Travel Health Service Tick-borne encephalitis
Travel related diseases

Tick-borne encephalitis

What is Tick-borne encephalitis?

Tick-borne encephalitis (TBE) is an important cause of viral infections of the central nervous system in Europe and Asia. TBE is caused by a single-stranded RNA virus that belongs to the genus Flavivirus. There are 3 subtypes of TBE virus: European, Siberian, and Far Eastern. Most TBE virus infections result from tick bites, and TBE cases usually occur in the season when ticks are active. Approximately two-thirds of TBE virus infections are asymptomatic. Patients who develop symptoms often present with milder form of the disease with non-specific febrile illness, headache, myalgia and fatigue which last for several days. Up to two-thirds of the patients recover without further illness but some patients progress to a second phase of the disease and develop aseptic meningitis, encephalitis or myelitis. Disease severity increases with age and varies by TBE virus subtype. The Far Eastern subtype is associated with a more severe disease course with higher rates of severe neurologic deficits and a case-fatality ratio of 20%–40%.

How is it transmitted?

TBE virus is transmitted to humans through the bite of an infected tick or ingestion of unpasteurized dairy products (such as milk and cheese) from infected animals. The ticks of the Ixodes genus, mainly I. ricinus (European subtype) or I. persulcatus (Siberian and Far Eastern subtypes), act as both vector and reservoir of TBE virus. TBE is often acquired in endemic forested areas through outdoor activities such as camping, hiking, forestry or military training. After a tick bite, the incubation period for TBE ranges from 4 to 28 days with a median of 8 days. The incubation for milkborne exposure is usually shorter (3-4 days).

How to prevent it?

During their stay in an endemic area, travellers should avoid tick bites by wearing long-sleeved clothes and trousers. They should apply DEET-containing insect repellent on exposed body parts and permethrin-containing insecticide spray onto clothes. If an attached tick is found on the body, gently remove it by grasping its head with tweezers or fine-tipped forceps close to the skin, then disinfect the bite area and wash hands with soap and water. Do not crush or twist the tick during removal. In addition, travellers should avoid consumption of unpasteurized dairy products in endemic areas.

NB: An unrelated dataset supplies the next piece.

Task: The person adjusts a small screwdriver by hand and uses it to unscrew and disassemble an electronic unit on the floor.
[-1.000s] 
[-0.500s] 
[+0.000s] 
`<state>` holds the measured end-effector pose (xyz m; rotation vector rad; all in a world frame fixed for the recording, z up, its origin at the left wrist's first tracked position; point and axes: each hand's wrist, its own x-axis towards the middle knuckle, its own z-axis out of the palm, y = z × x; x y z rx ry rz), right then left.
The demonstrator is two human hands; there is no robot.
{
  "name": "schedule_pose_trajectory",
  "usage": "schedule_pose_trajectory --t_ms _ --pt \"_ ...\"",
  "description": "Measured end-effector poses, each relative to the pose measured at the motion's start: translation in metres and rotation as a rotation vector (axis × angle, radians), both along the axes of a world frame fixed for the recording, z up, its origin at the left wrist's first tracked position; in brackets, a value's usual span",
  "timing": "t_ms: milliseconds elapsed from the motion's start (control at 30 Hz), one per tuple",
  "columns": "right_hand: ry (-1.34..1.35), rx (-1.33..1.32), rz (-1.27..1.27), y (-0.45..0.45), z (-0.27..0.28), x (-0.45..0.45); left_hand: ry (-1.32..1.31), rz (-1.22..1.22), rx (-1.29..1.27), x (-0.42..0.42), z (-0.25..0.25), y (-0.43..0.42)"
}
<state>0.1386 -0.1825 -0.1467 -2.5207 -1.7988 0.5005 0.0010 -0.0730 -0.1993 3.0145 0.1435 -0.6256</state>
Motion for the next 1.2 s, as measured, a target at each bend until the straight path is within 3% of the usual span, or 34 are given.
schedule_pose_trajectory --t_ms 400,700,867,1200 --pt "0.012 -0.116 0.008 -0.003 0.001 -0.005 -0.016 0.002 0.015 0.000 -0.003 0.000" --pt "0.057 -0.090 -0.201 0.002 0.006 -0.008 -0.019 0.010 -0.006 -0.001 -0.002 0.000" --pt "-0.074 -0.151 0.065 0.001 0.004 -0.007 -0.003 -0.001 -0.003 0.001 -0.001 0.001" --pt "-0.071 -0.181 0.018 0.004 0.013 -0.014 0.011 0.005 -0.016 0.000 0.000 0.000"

TBE vaccine offers effective protection. According to the World Health Organization, TBE vaccine should only be offered to at-risk travelers, such as people travelling from non-endemic areas to endemic areas if their visits will include extensive outdoor activities. Outside countries or areas at risk, TBE vaccines may not be licensed and will have to be obtained by special request.

In Hong Kong, the TBE vaccine is not registered in the local market. Registered medical practitioners can apply the license for importation of TBE vaccine for a particular patient in Hong Kong and the application will be considered by the Drug Registration and Import/Export Control Division of the Drug Office of the Department of Health on a case by case basis. Interested registered medical practitioners may refer to the following link for the application procedure and documents required:

How to treat it?

There is no specific antiviral treatment for TBE. Treatment mainly consists of supportive care and management of complications.